Encrypted communication used to be too complicated for mainstream use, but approachable apps like WhatsApp[1] and Signal[2] have become a no-brainer for digital privacy. With all of their security-minded features, like disappearing messages and identity-confirming safety numbers, secure chat apps can rightfully give you peace of mind. You should absolutely use them[3]. As the adage goes, though, there's no such thing as perfect security. And feeling invincible could get you in trouble.

End-to-end encryption transforms messages into unintelligible chunks of data as soon as a user presses send. From there, the message isn't reconstituted into something understandable until it reaches the receiver's device. Along the way, the message is unreadable, protected from prying eyes. It essentially amounts to a bodyguard who picks you up at your house, rides around with you in your car, and walks you to the door of wherever you're going. You're safe during the transport, but your vigilance shouldn't end there.

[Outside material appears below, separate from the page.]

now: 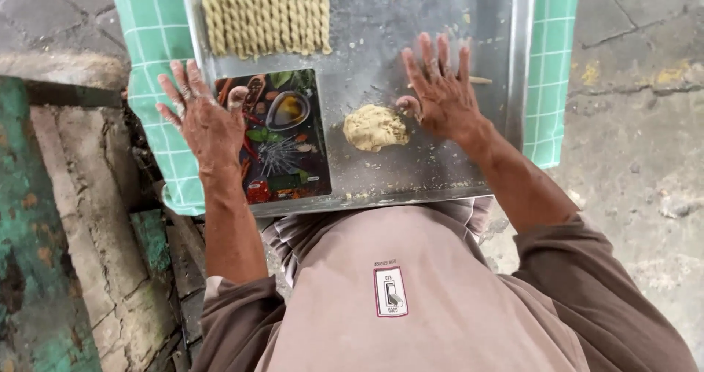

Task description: A person is preparing dough by rolling a small piece into a thin strip and then twisting and pulling a larger ball of dough on a metal tray.

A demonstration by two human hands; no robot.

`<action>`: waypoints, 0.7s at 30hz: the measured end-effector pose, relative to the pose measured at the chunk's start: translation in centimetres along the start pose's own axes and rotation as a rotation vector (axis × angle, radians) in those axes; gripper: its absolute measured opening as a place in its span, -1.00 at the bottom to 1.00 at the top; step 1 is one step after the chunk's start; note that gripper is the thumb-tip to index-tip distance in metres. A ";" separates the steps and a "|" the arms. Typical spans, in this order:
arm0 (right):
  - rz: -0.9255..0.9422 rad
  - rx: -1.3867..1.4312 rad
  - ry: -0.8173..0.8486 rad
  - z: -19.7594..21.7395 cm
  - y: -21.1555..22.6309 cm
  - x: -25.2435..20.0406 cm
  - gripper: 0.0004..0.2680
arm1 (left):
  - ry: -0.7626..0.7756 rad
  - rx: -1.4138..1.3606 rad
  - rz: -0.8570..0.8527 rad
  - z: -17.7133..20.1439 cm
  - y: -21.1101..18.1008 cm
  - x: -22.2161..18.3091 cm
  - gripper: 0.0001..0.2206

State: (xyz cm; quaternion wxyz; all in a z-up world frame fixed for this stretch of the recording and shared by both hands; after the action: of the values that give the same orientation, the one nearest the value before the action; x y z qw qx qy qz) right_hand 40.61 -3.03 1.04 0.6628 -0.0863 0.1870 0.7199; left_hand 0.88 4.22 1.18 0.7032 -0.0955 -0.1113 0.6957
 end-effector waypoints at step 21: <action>-0.121 0.131 -0.135 -3.8 -0.9 -8.6 -0.25 | -0.023 -0.021 -0.002 0.9 -0.7 -0.6 -0.13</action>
State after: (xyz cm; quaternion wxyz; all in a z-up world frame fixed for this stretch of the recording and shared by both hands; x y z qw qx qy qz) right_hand 41.92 -12.34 0.58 0.7204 -0.0052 0.1828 0.6690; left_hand 1.33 3.54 2.21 0.7016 -0.0947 -0.1267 0.6948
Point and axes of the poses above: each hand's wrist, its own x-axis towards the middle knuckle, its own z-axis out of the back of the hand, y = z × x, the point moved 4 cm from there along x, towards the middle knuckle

"These tools are hugely better than traditional email and things like Slack" for security, says Matthew Green, a cryptographer at Johns Hopkins University. "But encryption isn’t magic. You can easily get it wrong. In particular, if you don’t trust the people you’re talking to, you’re screwed."

On one level it's obvious that both you and the person you're chatting with have access to the encrypted conversation—that's the whole point. But it's easy to forget in practice that people you message with could show the chat to someone else, take screenshots, or retain the conversation on their device indefinitely.

Former Trump campaign chair Paul Manafort found this out[4] the hard way recently, when the FBI obtained messages he'd sent over WhatsApp from the people who received them.